BearStack

Inspiration

Generative AI is often treated as a "Black Box," leading to unpredictable security risks and costs. We were inspired to bridge the gap between AI innovation and production reliability. We wanted to build a system that doesn't just "watch" the model but actively defends it, applying rigorous SRE principles to the chaotic nature of LLMs.

What it does

BearStack is an observability and active defense platform for Google Vertex AI. It automates reliability via three pillars:

Security (Jailbreak Defense): Detects malicious prompts, refuses the request, and triggers a Severity-3 incident to alert stakeholders.
Cost (Smart Rate Limiting): Identifies abusive usage patterns and enforces HTTP 429 limits to prevent resource exhaustion.
Performance (Circuit Breaking): Monitors error budgets in real-time.

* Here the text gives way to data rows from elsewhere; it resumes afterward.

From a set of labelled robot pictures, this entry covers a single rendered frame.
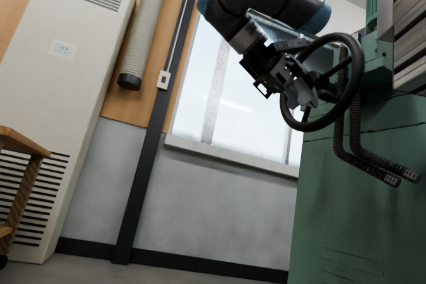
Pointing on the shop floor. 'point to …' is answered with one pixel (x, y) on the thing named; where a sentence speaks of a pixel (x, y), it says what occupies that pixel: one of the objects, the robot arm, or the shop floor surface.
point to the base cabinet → (360, 214)
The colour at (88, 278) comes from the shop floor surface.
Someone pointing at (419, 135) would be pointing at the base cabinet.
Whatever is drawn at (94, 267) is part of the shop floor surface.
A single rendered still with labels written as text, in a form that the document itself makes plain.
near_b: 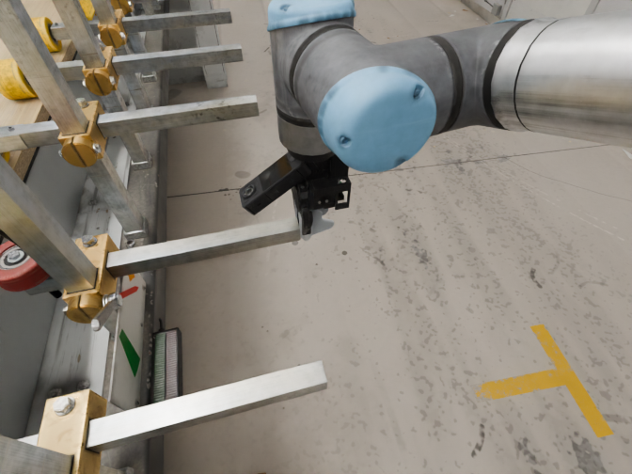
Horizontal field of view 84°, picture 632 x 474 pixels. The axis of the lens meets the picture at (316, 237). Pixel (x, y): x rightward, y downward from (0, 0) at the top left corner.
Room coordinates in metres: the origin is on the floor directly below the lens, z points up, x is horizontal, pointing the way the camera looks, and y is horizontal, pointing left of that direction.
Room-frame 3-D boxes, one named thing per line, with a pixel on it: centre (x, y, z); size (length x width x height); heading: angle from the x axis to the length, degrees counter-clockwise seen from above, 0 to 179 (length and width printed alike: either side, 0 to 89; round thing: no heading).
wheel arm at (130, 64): (0.82, 0.42, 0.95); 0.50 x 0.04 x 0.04; 105
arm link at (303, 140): (0.42, 0.01, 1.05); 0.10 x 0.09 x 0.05; 15
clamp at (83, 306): (0.30, 0.35, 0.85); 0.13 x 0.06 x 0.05; 15
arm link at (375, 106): (0.31, -0.05, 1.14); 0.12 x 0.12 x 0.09; 23
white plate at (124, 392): (0.26, 0.31, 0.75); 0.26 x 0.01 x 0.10; 15
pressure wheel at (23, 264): (0.30, 0.43, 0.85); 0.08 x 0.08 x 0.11
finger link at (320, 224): (0.40, 0.00, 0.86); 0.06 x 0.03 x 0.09; 105
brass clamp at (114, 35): (1.03, 0.54, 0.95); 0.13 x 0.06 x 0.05; 15
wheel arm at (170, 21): (1.06, 0.48, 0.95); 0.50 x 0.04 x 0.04; 105
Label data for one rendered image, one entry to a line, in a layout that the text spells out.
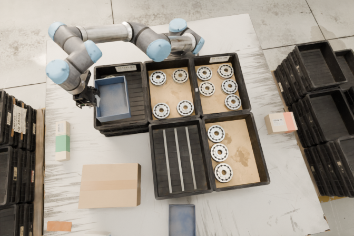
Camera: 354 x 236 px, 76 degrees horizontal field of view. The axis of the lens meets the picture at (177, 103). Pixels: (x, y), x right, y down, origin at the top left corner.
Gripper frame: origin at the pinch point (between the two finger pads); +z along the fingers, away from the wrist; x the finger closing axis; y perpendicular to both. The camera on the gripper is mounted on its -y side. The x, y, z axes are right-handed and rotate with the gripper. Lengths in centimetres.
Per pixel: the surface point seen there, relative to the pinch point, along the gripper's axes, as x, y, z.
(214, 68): 67, -24, 36
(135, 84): 13.7, -20.0, 31.1
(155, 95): 25.4, -10.4, 32.0
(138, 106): 14.2, -5.0, 31.1
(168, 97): 33.4, -7.8, 32.7
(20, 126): -87, -19, 67
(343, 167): 146, 51, 73
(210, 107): 58, 3, 35
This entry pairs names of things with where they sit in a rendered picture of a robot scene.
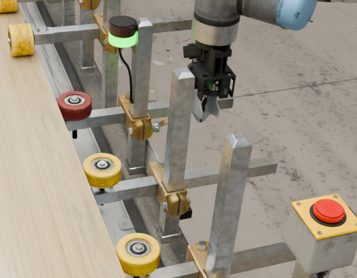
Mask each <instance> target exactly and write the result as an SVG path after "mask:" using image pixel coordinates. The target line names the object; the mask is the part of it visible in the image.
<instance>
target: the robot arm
mask: <svg viewBox="0 0 357 278"><path fill-rule="evenodd" d="M317 1H319V2H332V3H335V2H345V3H357V0H195V6H194V13H193V21H192V27H191V34H192V37H193V38H194V39H195V42H194V43H192V44H188V45H187V46H183V55H184V58H189V59H193V60H192V62H191V63H190V64H189V65H188V67H189V68H190V70H191V71H192V73H193V74H194V76H195V87H194V96H193V106H192V111H191V112H192V114H193V116H194V117H195V119H196V120H197V121H198V123H200V122H204V121H205V119H206V118H207V117H208V116H209V115H210V113H211V114H213V115H214V116H215V117H218V116H219V114H220V109H219V106H218V103H217V97H219V98H220V99H224V98H228V94H229V95H230V96H231V98H233V92H234V88H235V81H236V75H235V74H234V72H233V71H232V70H231V69H230V67H229V66H228V65H227V58H228V57H231V55H232V50H231V49H230V47H231V44H232V43H233V42H234V41H236V38H237V32H238V25H239V22H240V16H241V15H243V16H245V17H249V18H252V19H256V20H260V21H262V22H266V23H269V24H272V25H276V26H279V27H281V28H282V29H286V30H289V29H290V30H294V31H298V30H301V29H303V28H304V27H305V26H306V25H307V24H308V21H309V20H310V19H311V17H312V15H313V12H314V11H315V7H316V4H317ZM231 79H232V80H233V85H232V90H231V89H230V83H231ZM203 97H204V100H203ZM200 101H201V102H202V107H201V102H200Z"/></svg>
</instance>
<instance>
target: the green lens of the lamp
mask: <svg viewBox="0 0 357 278"><path fill-rule="evenodd" d="M109 43H110V44H111V45H113V46H116V47H130V46H133V45H134V44H135V43H136V34H135V35H134V36H132V37H130V38H117V37H114V36H112V35H111V34H110V32H109Z"/></svg>
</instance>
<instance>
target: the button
mask: <svg viewBox="0 0 357 278"><path fill-rule="evenodd" d="M313 213H314V214H315V216H316V217H317V218H319V219H320V220H321V221H324V222H327V223H337V222H340V221H341V220H342V219H343V218H344V215H345V210H344V208H343V206H342V205H341V204H340V203H338V202H336V201H334V200H331V199H321V200H318V201H316V202H315V204H314V206H313Z"/></svg>
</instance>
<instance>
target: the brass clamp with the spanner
mask: <svg viewBox="0 0 357 278"><path fill-rule="evenodd" d="M125 95H126V94H125ZM125 95H118V107H119V106H122V108H123V110H124V112H125V123H124V125H125V127H126V129H127V131H128V133H129V135H130V137H134V138H135V139H136V140H138V141H142V140H143V141H144V140H147V139H149V138H150V137H151V136H152V134H153V127H152V126H151V117H150V115H149V114H147V117H141V118H136V119H134V118H133V117H132V115H131V113H130V111H129V110H130V100H129V99H126V98H125Z"/></svg>
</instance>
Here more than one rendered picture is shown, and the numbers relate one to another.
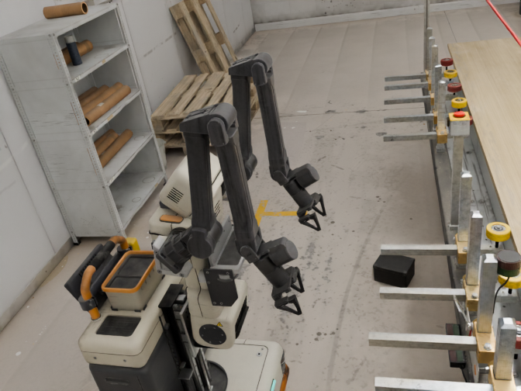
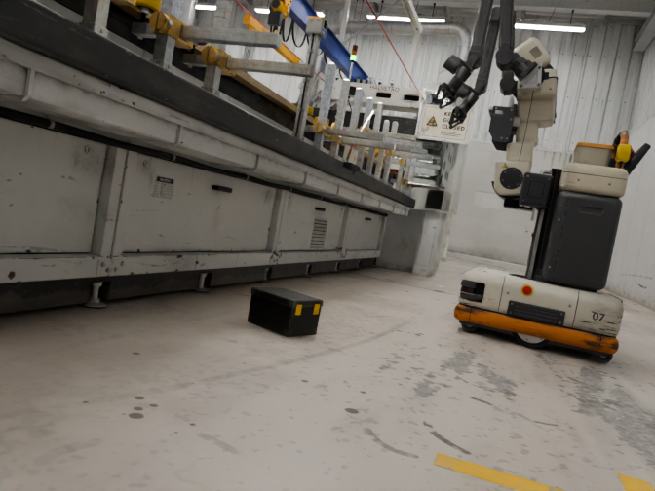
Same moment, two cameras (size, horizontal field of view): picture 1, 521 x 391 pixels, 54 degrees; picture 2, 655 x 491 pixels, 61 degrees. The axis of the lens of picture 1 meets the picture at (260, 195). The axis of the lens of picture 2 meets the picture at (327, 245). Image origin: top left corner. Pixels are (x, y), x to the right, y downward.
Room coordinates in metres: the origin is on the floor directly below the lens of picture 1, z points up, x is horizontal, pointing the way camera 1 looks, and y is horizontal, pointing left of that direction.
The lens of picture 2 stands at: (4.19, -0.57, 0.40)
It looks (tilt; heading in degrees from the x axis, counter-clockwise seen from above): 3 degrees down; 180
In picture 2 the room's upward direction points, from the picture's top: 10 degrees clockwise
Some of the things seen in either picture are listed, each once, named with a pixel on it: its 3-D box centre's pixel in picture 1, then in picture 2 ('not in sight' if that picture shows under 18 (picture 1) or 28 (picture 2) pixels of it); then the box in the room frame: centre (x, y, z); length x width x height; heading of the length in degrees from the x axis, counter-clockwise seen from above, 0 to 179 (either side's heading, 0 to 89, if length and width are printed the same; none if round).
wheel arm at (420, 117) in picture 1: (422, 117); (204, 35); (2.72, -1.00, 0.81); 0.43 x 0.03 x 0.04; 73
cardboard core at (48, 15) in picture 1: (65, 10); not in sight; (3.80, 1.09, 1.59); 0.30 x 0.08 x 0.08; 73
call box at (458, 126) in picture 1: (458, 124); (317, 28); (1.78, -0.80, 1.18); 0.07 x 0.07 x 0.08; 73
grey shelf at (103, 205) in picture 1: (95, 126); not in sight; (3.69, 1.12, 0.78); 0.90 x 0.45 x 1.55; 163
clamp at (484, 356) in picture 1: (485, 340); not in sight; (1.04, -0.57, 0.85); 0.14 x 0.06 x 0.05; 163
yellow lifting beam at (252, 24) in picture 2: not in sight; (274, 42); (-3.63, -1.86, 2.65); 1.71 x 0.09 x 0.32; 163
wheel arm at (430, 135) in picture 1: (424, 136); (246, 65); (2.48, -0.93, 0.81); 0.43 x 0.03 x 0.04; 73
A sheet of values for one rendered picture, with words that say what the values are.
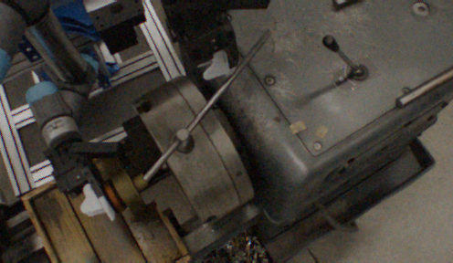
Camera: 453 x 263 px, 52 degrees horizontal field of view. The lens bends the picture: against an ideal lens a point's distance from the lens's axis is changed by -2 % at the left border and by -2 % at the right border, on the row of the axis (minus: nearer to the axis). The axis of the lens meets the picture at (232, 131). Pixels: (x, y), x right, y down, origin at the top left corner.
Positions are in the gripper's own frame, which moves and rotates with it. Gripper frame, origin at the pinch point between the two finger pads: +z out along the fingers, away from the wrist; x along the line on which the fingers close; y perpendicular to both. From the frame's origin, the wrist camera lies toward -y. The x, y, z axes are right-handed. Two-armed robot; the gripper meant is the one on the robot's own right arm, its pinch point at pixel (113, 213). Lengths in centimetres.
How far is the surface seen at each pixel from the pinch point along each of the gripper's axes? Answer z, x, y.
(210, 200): 9.9, 8.3, -18.5
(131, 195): -0.4, 3.0, -5.4
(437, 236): 53, -108, -101
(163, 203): 4.1, 2.5, -10.1
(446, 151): 24, -108, -130
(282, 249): 23, -54, -33
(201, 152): 2.6, 14.5, -21.3
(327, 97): 6, 17, -47
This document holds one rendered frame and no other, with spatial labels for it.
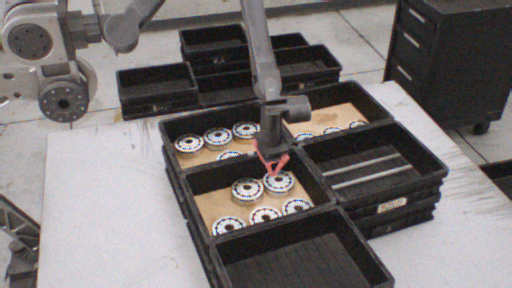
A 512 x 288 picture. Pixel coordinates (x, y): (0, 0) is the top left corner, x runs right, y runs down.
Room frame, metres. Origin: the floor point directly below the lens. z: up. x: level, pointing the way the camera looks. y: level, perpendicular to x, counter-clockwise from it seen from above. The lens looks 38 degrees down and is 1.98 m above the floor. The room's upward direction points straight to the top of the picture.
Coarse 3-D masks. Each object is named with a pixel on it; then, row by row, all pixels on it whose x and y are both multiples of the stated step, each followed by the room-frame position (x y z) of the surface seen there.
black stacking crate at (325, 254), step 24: (312, 216) 1.03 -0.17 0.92; (336, 216) 1.05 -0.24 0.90; (240, 240) 0.95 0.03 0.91; (264, 240) 0.97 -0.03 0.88; (288, 240) 1.00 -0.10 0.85; (312, 240) 1.02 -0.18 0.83; (336, 240) 1.02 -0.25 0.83; (240, 264) 0.93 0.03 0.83; (264, 264) 0.93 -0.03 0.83; (288, 264) 0.93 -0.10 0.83; (312, 264) 0.93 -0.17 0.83; (336, 264) 0.93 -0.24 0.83; (360, 264) 0.91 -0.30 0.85
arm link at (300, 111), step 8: (272, 80) 1.10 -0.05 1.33; (264, 88) 1.09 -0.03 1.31; (272, 88) 1.09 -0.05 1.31; (272, 96) 1.07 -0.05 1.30; (288, 96) 1.09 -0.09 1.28; (296, 96) 1.10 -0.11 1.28; (304, 96) 1.11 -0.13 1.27; (288, 104) 1.09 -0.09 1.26; (296, 104) 1.09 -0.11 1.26; (304, 104) 1.09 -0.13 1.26; (296, 112) 1.07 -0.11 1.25; (304, 112) 1.07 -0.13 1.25; (288, 120) 1.07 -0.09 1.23; (296, 120) 1.07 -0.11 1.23; (304, 120) 1.07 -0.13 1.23
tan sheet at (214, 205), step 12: (216, 192) 1.22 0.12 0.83; (228, 192) 1.22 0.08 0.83; (264, 192) 1.22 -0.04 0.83; (300, 192) 1.22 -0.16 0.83; (204, 204) 1.17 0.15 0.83; (216, 204) 1.17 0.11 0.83; (228, 204) 1.17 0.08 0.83; (264, 204) 1.17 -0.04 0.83; (276, 204) 1.17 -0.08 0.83; (204, 216) 1.12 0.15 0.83; (216, 216) 1.12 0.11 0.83; (240, 216) 1.12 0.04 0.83
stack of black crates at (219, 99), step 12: (228, 72) 2.60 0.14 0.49; (240, 72) 2.60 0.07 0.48; (204, 84) 2.55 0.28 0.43; (216, 84) 2.57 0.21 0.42; (228, 84) 2.58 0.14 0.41; (240, 84) 2.60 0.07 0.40; (252, 84) 2.62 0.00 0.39; (204, 96) 2.50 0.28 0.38; (216, 96) 2.50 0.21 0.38; (228, 96) 2.51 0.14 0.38; (240, 96) 2.51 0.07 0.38; (252, 96) 2.51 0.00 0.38; (204, 108) 2.26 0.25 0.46
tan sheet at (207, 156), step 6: (174, 144) 1.48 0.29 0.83; (234, 144) 1.48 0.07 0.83; (240, 144) 1.48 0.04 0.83; (252, 144) 1.48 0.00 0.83; (174, 150) 1.44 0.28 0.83; (204, 150) 1.44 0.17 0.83; (210, 150) 1.44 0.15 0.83; (240, 150) 1.44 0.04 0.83; (246, 150) 1.44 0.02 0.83; (252, 150) 1.44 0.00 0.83; (198, 156) 1.41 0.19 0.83; (204, 156) 1.41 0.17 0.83; (210, 156) 1.41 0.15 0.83; (216, 156) 1.41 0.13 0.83; (180, 162) 1.38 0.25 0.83; (186, 162) 1.38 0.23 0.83; (192, 162) 1.38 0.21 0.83; (198, 162) 1.38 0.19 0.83; (204, 162) 1.38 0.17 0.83
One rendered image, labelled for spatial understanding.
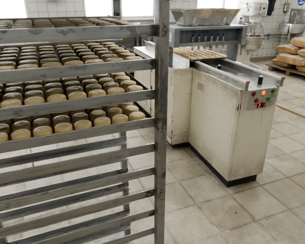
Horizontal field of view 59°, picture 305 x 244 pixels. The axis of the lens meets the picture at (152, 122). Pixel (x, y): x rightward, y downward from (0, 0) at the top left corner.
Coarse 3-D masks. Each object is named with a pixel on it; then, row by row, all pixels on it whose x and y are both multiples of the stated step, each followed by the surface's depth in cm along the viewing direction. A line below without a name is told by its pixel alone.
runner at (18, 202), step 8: (152, 168) 90; (112, 176) 86; (120, 176) 87; (128, 176) 88; (136, 176) 89; (144, 176) 90; (80, 184) 82; (88, 184) 83; (96, 184) 84; (104, 184) 85; (48, 192) 79; (56, 192) 80; (64, 192) 81; (72, 192) 82; (8, 200) 75; (16, 200) 76; (24, 200) 77; (32, 200) 78; (40, 200) 79; (0, 208) 75; (8, 208) 76
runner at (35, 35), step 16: (0, 32) 59; (16, 32) 61; (32, 32) 62; (48, 32) 63; (64, 32) 64; (80, 32) 66; (96, 32) 67; (112, 32) 68; (128, 32) 70; (144, 32) 72
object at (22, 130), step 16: (64, 112) 88; (80, 112) 90; (96, 112) 88; (112, 112) 88; (128, 112) 90; (0, 128) 77; (16, 128) 78; (32, 128) 82; (48, 128) 77; (64, 128) 77; (80, 128) 79
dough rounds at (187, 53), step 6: (174, 48) 286; (180, 48) 287; (186, 48) 288; (180, 54) 260; (186, 54) 255; (192, 54) 255; (198, 54) 255; (204, 54) 255; (210, 54) 256; (216, 54) 258; (222, 54) 255
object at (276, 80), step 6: (210, 60) 268; (216, 60) 258; (222, 60) 249; (228, 60) 241; (228, 66) 242; (234, 66) 233; (240, 66) 226; (246, 66) 219; (246, 72) 219; (252, 72) 213; (258, 72) 207; (264, 72) 202; (264, 78) 201; (270, 78) 196; (276, 78) 190; (282, 78) 186; (276, 84) 191; (282, 84) 189
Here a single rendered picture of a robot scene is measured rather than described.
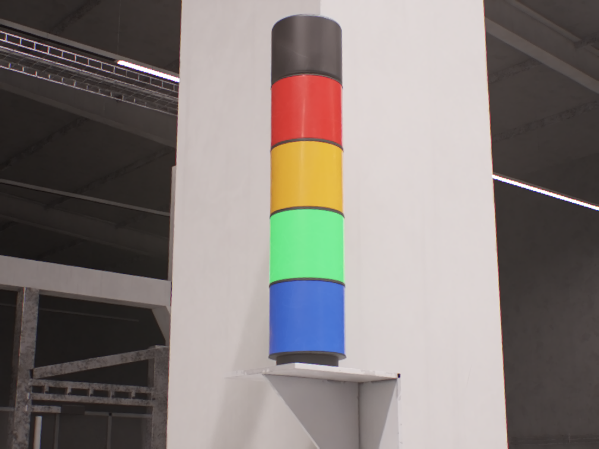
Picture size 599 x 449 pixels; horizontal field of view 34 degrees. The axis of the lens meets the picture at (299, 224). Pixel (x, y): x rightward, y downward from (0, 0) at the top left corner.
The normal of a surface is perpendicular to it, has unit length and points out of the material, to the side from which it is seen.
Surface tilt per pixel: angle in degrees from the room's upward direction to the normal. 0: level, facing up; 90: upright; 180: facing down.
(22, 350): 90
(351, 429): 90
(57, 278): 90
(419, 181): 90
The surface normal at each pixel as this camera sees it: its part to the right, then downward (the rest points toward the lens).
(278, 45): -0.73, -0.18
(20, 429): 0.64, -0.20
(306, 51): -0.03, -0.26

If downstream dependencies fail, it trips a Circuit Breaker to stop cascading failures.

How we built it

We instrumented a Python application with Datadog APM to trace requests from user input to Vertex AI inference.

Challenges we ran into

Signal-to-Noise Ratio: Distinguishing between a "slow, thoughtful LLM response" and a "system hang" was difficult. We had to rigorously tune our window sizes to handle the natural latency variance of GenAI.
Context Propagation: Passing security flags (like jailbreak_detected) from deep backend logic up to the observability dashboard required complex custom span instrumentation.

The Math of Reliability

Instead of static thresholds, we used SLO Burn Rate Monitoring. We defined a Service Level Objective (SLO) of $99.9\%$. To detect issues without alert fatigue, we calculate the Burn Rate ($B$) based on our error budget ($1 - SLO$):

$$B = \frac{E_{window}}{1 - SLO}$$

The system alerts only when the burn rate indicates a statistical certainty of an outage, specifically when:

$$Alert \iff \frac{\text{Current Error Rate}}{0.001} > 1 \quad (\text{over } 5h\ 25m)$$

Accomplishments that we're proud of

Unified Visibility: We consolidated Security, Cost, and Performance into a "Single Pane of Glass," allowing us to correlate traffic spikes with API health instantly.

What we learned

SRE is critical for AI: We learned that "Error Budgets" are essential for non-deterministic applications.
Math over Static Counts: We discovered that Burn Rate monitoring allows us to predict outages before users are significantly impacted.

What's next for BearStack

Automated Model Fallback: Dynamically routing traffic to a lighter model (e.g., Gemini Flash) if the primary model experiences high latency.
Granular Cost Tracking: Implementing token-level cost analysis to track spend per tenant/user.